Sir Edward Seymour, 6th Baronet had inherited the dukedom from a distant cousin in 1750, and thus the house became the seat of the Dukes of Somerset (although for part of the 19th century they made Stover House, Devon, their principal seat). Edward further enlarged the house after 1750.

Much of the house was demolished in 1821–2, leaving only the west wing which was altered and forms the present house, which stands just north-east of the 12th-century parish church. Built in rendered limestone, the 18th-century part (originally just one room deep) has two floors and an attic; it was lengthened from five bays to eight sometime after 1822, and in the same century a rear range and service wing were added. The ground floor windows have pediments, and above the stone cornice a balustraded parapet was added at some point. A bay behind the left end was probably added in 1887, and the central porch – arched and pedimented – is also Victorian. Reception rooms have marble chimney-pieces from the late 18th century, moved from elsewhere and described as "fine" by Orbach.

=== Present day ===
Bradley House remains the home of the Duke of Somerset. Tours are available by prior appointment, and the ground floor and Coach House are marketed as a venue for weddings and other functions.

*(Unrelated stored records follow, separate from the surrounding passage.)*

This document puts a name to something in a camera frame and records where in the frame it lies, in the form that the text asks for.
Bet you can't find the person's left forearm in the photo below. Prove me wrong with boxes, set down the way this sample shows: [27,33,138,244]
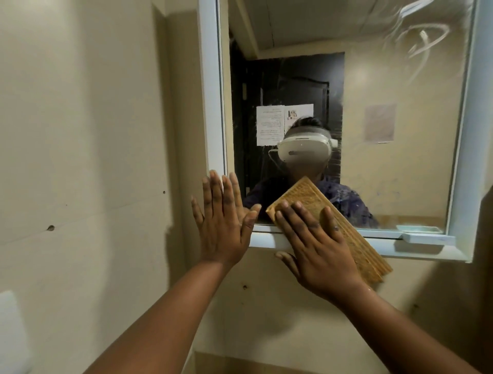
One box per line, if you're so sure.
[83,260,236,374]

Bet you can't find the person's right forearm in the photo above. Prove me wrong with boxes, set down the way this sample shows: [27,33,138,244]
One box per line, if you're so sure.
[334,283,482,374]

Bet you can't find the yellow cleaning cloth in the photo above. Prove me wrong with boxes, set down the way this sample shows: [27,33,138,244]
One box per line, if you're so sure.
[266,176,394,286]

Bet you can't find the white framed wall mirror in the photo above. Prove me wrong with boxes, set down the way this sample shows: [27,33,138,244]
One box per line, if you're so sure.
[197,0,493,264]

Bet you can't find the person's right hand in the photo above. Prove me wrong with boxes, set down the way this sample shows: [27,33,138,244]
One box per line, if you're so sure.
[274,200,367,306]

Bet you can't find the person's left hand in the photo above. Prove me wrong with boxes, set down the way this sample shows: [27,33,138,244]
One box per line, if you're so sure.
[191,170,262,267]

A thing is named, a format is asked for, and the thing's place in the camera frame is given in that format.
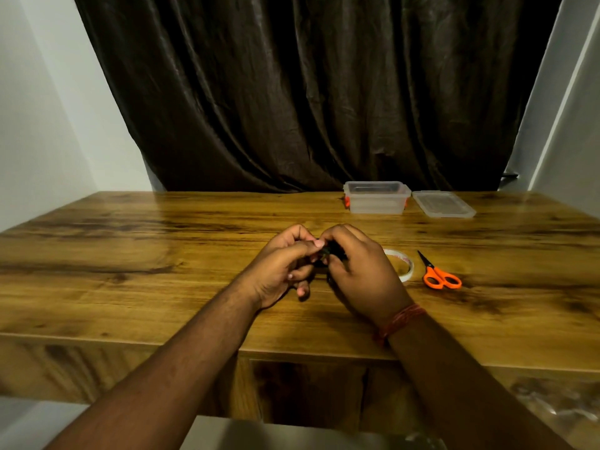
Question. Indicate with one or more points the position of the person's left hand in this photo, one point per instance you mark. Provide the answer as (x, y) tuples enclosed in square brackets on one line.
[(276, 271)]

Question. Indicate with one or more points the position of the person's right hand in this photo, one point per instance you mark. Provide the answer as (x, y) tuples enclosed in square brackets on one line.
[(370, 276)]

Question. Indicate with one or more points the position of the person's right fingers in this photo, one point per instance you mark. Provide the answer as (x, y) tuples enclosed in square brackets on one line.
[(335, 243)]

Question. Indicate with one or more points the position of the person's left fingers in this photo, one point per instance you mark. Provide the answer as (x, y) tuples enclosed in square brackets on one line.
[(300, 257)]

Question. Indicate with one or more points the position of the small black object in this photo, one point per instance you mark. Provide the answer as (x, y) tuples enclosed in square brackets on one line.
[(333, 252)]

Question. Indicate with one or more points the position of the person's right forearm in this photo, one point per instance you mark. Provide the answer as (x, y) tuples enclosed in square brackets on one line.
[(464, 384)]

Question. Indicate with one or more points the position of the person's left forearm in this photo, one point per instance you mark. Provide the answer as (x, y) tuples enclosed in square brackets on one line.
[(173, 370)]

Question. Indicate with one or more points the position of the clear plastic storage box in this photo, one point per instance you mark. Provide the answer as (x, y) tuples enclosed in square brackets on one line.
[(376, 197)]

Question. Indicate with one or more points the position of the clear tape roll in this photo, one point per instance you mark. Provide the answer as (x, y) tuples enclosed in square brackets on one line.
[(406, 264)]

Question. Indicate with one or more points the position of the red thread wristband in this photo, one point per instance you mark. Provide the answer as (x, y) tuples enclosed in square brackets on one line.
[(399, 321)]

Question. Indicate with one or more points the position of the clear plastic box lid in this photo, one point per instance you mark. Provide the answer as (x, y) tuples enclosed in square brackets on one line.
[(443, 203)]

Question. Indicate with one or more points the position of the dark brown curtain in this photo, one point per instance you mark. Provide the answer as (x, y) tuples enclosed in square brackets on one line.
[(318, 88)]

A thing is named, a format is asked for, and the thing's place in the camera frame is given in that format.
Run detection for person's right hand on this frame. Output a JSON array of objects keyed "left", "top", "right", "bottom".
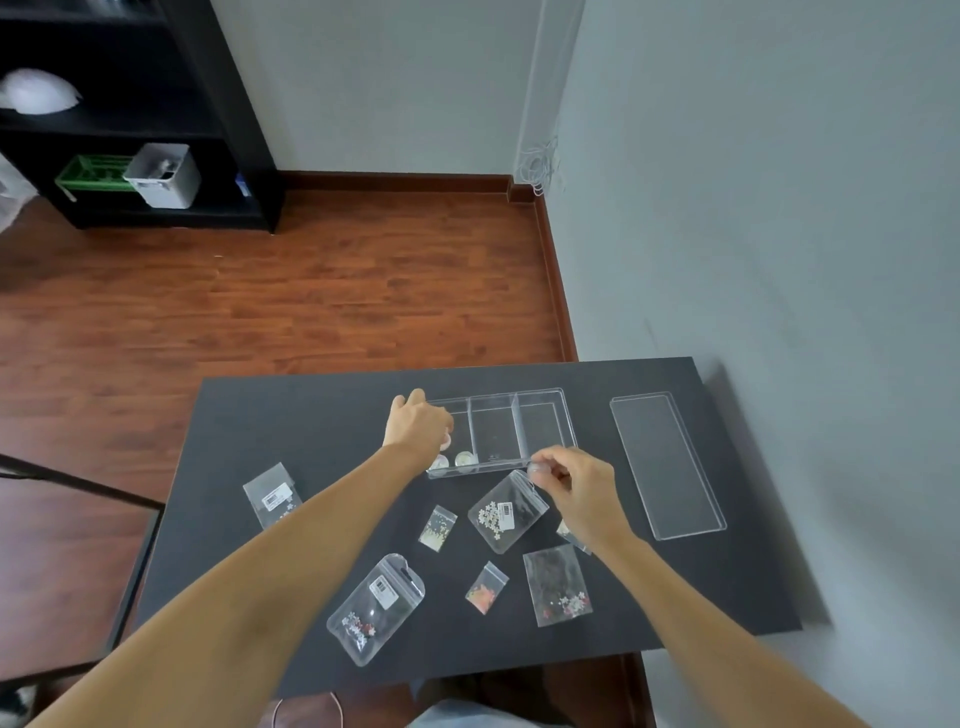
[{"left": 527, "top": 446, "right": 640, "bottom": 556}]

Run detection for person's grey clothing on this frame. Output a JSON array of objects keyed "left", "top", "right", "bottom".
[{"left": 407, "top": 697, "right": 543, "bottom": 728}]

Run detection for small clear bag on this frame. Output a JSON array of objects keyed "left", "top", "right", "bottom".
[{"left": 555, "top": 519, "right": 594, "bottom": 557}]

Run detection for zip bag of white flowers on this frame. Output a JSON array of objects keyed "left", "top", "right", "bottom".
[{"left": 468, "top": 470, "right": 552, "bottom": 555}]

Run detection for green plastic basket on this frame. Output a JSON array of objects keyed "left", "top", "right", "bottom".
[{"left": 54, "top": 154, "right": 141, "bottom": 203}]

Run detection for white coiled cables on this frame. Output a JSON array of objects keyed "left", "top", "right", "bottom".
[{"left": 516, "top": 133, "right": 565, "bottom": 201}]

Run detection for clear plastic compartment box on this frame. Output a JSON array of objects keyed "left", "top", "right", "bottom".
[{"left": 426, "top": 387, "right": 579, "bottom": 480}]

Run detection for small bag of yellow pieces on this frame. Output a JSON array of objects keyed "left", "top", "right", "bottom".
[{"left": 417, "top": 504, "right": 459, "bottom": 553}]

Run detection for black shelf unit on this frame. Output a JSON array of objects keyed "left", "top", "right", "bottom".
[{"left": 0, "top": 0, "right": 287, "bottom": 234}]

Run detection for white plastic bin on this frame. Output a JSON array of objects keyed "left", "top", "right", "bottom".
[{"left": 123, "top": 142, "right": 203, "bottom": 210}]

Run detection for large labelled zip bag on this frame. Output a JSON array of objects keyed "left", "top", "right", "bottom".
[{"left": 326, "top": 553, "right": 426, "bottom": 669}]

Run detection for clear zip bag with label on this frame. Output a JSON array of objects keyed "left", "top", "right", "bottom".
[{"left": 242, "top": 462, "right": 303, "bottom": 533}]

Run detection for clear plastic box lid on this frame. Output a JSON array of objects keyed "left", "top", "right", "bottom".
[{"left": 609, "top": 390, "right": 729, "bottom": 543}]

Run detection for clear bag of red flowers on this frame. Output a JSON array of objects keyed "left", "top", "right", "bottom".
[{"left": 522, "top": 543, "right": 594, "bottom": 629}]

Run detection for white plastic bag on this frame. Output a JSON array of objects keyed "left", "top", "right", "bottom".
[{"left": 0, "top": 153, "right": 39, "bottom": 235}]

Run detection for person's left hand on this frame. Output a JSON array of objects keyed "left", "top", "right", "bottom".
[{"left": 382, "top": 387, "right": 456, "bottom": 474}]

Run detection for white dome-shaped object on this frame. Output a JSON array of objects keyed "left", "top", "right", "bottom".
[{"left": 0, "top": 68, "right": 84, "bottom": 116}]

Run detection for small bag of pink pieces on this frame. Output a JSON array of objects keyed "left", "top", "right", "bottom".
[{"left": 464, "top": 561, "right": 510, "bottom": 617}]

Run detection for person's left forearm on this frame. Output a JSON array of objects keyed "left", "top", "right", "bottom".
[{"left": 26, "top": 444, "right": 427, "bottom": 728}]

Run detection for person's right forearm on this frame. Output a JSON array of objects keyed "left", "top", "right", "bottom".
[{"left": 598, "top": 534, "right": 873, "bottom": 728}]

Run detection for thin white cable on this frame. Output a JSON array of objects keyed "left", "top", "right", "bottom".
[{"left": 271, "top": 691, "right": 348, "bottom": 728}]

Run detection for black metal chair frame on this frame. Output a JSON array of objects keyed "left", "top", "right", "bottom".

== Seymour family tombs ==
The Grade I listed All Saints' Church, just south-west of the house, is the principal burial place of the Dukes of Somerset. The church and the family cemetery are connected to the grounds of Bradley House by private access. Members of the Seymour family buried at the church include:

- Sir Edward Seymour, 4th Baronet
- Edward Seymour, 8th Duke of Somerset
- Edward Seymour, 9th Duke of Somerset
- Webb Seymour, 10th Duke of Somerset
- Archibald Seymour, 13th Duke of Somerset
- Edward Seymour, 16th Duke of Somerset
- Evelyn Seymour, 17th Duke of Somerset
- Percy Seymour, 18th Duke of Somerset

Algernon Seymour, 15th Duke of Somerset, and his wife Susan Seymour, are buried on Brimble Hill Clump near Bradley House. Their graves are in a little wood on a hilltop surrounded by agricultural land, with a metal fence around them, and marked by standing rough stones with small text plaques.